> _Activity_: Filter the records below down to lines containing "storage".

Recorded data
=-=-=-=-=

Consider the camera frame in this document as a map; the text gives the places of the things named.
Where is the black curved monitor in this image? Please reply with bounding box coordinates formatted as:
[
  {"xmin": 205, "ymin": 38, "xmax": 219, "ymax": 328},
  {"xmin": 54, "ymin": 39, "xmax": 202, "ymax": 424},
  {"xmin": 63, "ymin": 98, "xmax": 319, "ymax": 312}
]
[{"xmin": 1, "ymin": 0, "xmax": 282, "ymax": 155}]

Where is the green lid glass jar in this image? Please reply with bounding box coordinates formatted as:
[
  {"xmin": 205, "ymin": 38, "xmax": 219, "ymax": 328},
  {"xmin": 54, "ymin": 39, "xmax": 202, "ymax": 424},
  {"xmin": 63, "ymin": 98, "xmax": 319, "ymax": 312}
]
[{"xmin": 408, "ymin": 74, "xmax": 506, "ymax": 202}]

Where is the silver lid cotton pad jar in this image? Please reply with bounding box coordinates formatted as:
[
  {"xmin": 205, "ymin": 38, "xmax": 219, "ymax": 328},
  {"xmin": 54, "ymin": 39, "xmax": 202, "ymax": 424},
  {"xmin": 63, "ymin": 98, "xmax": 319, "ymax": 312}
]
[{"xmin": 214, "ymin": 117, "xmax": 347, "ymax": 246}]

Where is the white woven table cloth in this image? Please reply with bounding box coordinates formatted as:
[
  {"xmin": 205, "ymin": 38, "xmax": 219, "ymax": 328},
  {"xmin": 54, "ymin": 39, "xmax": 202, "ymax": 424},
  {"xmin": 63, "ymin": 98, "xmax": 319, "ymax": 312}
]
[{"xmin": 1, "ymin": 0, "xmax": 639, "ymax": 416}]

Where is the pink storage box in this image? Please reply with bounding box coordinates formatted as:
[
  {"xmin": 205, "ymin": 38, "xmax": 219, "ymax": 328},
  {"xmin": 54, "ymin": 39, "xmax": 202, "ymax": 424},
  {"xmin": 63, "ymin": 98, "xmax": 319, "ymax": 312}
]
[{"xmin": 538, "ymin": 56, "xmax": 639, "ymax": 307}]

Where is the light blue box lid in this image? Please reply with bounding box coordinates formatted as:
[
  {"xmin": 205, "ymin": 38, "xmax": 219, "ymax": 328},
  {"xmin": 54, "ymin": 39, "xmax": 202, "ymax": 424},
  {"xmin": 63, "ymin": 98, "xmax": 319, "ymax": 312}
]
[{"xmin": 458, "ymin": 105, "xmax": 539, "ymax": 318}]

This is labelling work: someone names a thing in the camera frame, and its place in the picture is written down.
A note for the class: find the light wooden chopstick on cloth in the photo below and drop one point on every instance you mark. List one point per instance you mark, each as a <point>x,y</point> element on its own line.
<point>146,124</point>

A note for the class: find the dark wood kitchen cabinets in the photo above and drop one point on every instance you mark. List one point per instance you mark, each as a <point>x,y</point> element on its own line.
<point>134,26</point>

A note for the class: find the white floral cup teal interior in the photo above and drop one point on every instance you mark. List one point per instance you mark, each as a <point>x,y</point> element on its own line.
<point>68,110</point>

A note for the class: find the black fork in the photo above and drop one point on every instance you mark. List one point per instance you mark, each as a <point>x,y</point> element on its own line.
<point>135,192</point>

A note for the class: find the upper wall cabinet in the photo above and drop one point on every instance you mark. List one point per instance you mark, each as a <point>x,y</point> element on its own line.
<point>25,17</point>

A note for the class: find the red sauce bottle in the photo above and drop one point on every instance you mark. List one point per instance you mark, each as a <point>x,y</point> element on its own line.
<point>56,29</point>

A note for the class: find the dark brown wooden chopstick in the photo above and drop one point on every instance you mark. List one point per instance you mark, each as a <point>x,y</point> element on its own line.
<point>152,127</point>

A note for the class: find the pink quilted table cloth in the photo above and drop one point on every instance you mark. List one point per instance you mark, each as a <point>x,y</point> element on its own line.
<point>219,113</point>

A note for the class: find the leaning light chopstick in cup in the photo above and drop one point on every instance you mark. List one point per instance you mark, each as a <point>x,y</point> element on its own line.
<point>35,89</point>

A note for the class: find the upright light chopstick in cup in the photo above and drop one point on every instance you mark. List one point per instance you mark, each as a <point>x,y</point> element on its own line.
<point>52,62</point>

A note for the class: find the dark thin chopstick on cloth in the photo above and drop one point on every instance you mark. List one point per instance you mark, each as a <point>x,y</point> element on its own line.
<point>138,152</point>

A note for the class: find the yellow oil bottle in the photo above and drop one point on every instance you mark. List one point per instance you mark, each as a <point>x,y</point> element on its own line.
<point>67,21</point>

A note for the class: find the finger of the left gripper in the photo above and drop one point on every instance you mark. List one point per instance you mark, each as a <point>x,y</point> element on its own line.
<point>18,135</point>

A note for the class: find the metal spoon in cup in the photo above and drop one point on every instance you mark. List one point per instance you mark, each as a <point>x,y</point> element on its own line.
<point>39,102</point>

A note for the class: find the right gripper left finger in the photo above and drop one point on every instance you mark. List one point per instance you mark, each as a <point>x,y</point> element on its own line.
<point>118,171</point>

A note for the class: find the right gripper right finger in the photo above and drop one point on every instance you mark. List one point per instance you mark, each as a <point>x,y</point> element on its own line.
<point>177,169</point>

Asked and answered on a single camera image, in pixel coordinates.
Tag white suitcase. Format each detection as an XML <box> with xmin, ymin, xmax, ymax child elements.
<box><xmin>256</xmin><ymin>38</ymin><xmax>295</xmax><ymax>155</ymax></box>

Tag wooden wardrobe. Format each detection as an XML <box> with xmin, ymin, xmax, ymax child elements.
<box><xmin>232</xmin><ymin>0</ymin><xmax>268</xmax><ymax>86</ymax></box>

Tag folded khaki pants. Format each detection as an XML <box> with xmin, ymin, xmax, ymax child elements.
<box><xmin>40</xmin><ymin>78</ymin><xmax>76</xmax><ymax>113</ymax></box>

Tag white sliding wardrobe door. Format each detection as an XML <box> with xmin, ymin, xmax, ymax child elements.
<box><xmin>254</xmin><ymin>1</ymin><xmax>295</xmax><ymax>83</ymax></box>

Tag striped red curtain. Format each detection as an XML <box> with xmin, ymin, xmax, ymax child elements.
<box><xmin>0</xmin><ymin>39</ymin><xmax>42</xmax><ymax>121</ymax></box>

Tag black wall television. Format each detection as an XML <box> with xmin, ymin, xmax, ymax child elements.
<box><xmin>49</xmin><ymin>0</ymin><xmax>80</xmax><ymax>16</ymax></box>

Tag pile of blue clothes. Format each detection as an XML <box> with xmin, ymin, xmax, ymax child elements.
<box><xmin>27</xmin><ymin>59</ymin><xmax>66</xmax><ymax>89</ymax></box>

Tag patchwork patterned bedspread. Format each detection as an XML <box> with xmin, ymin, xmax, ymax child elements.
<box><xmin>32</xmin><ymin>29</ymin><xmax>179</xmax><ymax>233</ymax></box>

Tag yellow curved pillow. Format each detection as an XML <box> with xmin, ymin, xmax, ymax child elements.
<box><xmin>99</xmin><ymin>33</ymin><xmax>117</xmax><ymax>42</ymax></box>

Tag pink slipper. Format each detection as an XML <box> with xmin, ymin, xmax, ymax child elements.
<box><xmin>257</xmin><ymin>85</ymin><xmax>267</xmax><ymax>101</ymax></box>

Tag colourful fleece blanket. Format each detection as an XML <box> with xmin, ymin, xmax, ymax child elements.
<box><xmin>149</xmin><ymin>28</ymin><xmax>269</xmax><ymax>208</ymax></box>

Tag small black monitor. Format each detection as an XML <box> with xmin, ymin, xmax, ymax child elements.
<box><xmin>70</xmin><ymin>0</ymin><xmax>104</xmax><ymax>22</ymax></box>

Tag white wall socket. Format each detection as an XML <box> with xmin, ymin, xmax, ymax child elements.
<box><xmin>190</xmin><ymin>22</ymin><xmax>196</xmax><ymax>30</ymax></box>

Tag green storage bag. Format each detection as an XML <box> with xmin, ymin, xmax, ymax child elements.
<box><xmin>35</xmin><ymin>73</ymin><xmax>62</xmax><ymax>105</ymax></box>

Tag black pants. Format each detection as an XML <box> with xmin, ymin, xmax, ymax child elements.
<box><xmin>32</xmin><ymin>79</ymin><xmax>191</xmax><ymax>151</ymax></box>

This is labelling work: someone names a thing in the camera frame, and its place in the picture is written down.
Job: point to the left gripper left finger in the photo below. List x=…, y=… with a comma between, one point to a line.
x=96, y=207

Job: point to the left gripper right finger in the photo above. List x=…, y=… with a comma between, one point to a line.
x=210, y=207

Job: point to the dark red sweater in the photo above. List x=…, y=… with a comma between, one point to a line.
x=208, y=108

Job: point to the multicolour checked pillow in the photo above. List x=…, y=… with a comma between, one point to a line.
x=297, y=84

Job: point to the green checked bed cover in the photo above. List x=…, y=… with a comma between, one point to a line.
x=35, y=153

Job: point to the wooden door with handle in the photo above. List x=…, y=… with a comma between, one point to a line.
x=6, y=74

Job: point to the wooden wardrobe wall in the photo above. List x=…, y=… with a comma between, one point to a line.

=-=-=-=-=

> _Result_:
Where is the pink storage box in this image? Please reply with bounding box coordinates formatted as:
Tag green storage bag. Format each detection as an XML <box> with xmin, ymin, xmax, ymax child elements.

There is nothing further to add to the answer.